▶ **THE PROBLEM**:
Write out every line below that contains "outline".

▶ **Saved entries**:
§
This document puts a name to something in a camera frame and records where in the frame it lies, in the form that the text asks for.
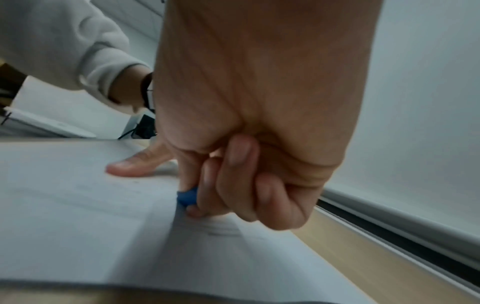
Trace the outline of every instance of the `wooden surface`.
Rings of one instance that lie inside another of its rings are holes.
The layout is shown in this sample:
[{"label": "wooden surface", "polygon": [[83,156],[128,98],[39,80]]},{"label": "wooden surface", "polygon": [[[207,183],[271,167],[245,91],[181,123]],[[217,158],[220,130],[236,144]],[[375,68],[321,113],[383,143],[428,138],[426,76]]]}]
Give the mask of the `wooden surface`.
[{"label": "wooden surface", "polygon": [[[148,141],[137,143],[146,145]],[[472,295],[319,211],[294,233],[379,304],[480,303]],[[229,303],[228,300],[163,291],[0,285],[0,304],[157,302]]]}]

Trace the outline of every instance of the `white sweatshirt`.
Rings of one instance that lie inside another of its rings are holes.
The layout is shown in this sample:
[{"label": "white sweatshirt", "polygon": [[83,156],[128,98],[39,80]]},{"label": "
§
▶ **WRITTEN RESPONSE**:
Trace the outline of every instance of the `wooden surface`.
Trace the outline of every instance of the `white sweatshirt`.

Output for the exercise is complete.